ずっと自分を抑えて生きてきた総にとって、ほんの少しでも相手の意に添わないことを言うのは大冒険だ。葉月が相手なら、本気で怒らせたとしても問題は無い。どうせすぐに許してくれる。葉月が豪胆に笑って終わりだ。
「風呂、きみも入ってきたら?」
いつのまにか、総の背後に葉月が立っていた。
「…結構です」
全く気配がなかったことに驚きながら総が言うと、濡れた髪を拭きながら葉月は意味ありげに笑った。
「身構えなくても無理なことしないのに」
「身構えたりしてません」
気配がなかったわけじゃなく、単に僕が気を抜いていただけなのだろうかと総は思う。
「寿司はもう頼んだ?」
「まだです」
「早く頼んで。
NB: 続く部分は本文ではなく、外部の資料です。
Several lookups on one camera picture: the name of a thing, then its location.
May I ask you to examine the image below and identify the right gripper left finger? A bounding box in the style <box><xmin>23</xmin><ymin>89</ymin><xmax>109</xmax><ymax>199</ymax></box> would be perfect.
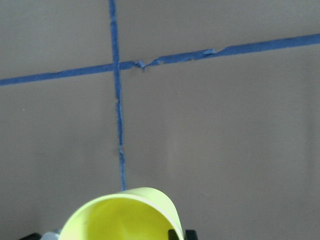
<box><xmin>20</xmin><ymin>232</ymin><xmax>42</xmax><ymax>240</ymax></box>

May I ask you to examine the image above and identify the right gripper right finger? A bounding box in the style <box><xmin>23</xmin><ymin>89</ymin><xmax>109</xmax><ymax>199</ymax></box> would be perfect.
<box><xmin>168</xmin><ymin>229</ymin><xmax>198</xmax><ymax>240</ymax></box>

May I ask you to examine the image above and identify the yellow plastic cup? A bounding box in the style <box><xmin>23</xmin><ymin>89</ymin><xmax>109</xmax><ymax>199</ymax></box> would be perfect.
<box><xmin>59</xmin><ymin>187</ymin><xmax>184</xmax><ymax>240</ymax></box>

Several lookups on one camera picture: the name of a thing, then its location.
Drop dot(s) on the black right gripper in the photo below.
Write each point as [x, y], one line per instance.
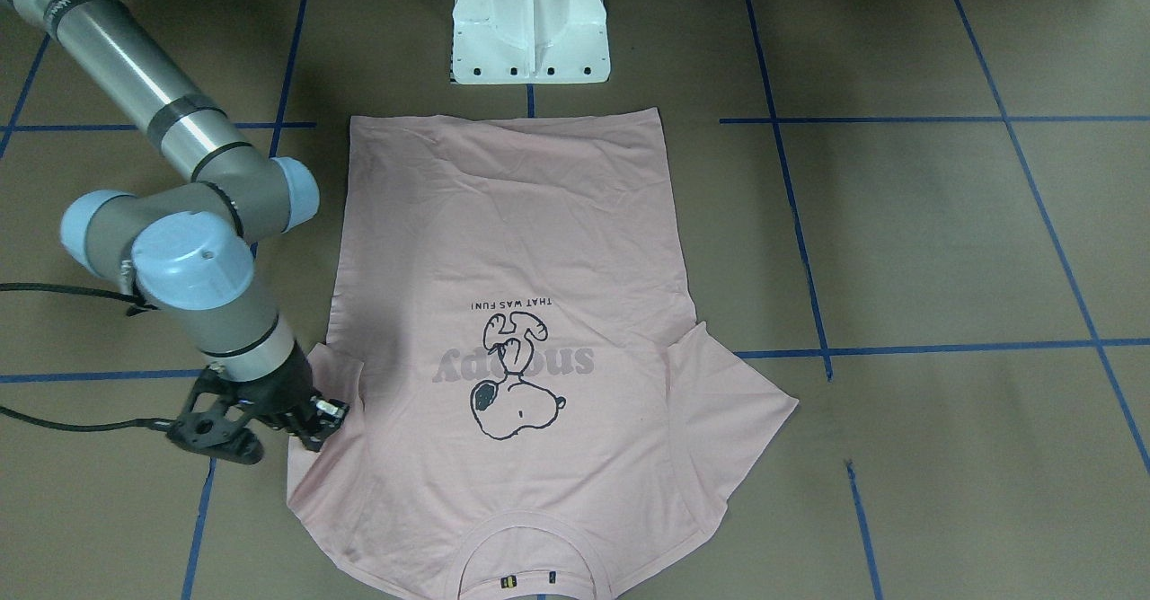
[278, 391]

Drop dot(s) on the pink Snoopy t-shirt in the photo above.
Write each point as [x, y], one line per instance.
[534, 408]

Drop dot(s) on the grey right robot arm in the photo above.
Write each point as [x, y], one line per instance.
[188, 251]

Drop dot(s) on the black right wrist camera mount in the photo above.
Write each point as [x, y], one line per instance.
[202, 426]

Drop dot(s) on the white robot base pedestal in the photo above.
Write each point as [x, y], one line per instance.
[497, 42]

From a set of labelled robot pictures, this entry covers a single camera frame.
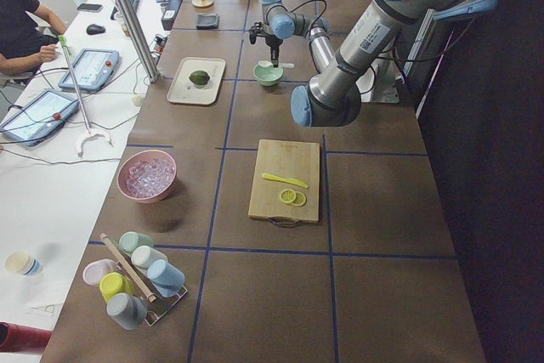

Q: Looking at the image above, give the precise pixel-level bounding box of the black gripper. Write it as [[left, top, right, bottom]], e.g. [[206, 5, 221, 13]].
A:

特上がいい。俺もここんところろくなモン食ってない」
「……なんだか下品ですね、貴方」
「上品じゃねぇよ、元から。きみがやらせてくれないって言うから、食欲で紛らそうと思ってるのに」
「食欲なんかで誤魔化せる程度の欲求なら触らせませんから」
冷淡な声で総が言うと葉月は小さく笑った。
「いいさ、別に。出会って十五年も経つんだ。今更なにもないまま一年二年経ったところで大差ない。俺はやりたい盛りってわけでもないし、きみがまっさらなまま三十になるっていうならそれもいい。三十になっても童貞でバージンでキスもほとんどしたことがないなんて、きみみたいに綺麗な子だと天然記念物だからね。大事にするよ」
総は目を丸くして葉月を見た。
「貴方にどうぞなんて言った覚えはないんですが」
「そう? 俺はきみが俺にどうぞって言ったとばかり思っていたが」
「貴方みたいにぐいぐい押せる人が、どうして巽さんをものにできなかったんでしょうねぇ……あんな超受け身の人、簡単に落とせそうなのに」
「あいつは屈折してるからなぁ…」
「僕も屈折してますよ」
「ああ、屈折しまくりだ。いくら養い子っても、そんなところまで似なくていいのに。血が繋がってるならともかく───とにかく寿司」
自分が巽と似ているだなんて総は思ったこともなかった。十才の子供を引き取ってくれるような優しい人に似ているなんて、考えたこともなかった。
「寿司」
「……あ、ああ、寿司。ええ、すぐ電話します」
葉月に特上寿司を奢らせようと思ったのは自分だったくせに、寿司のことなんか総はすっかり忘れていた。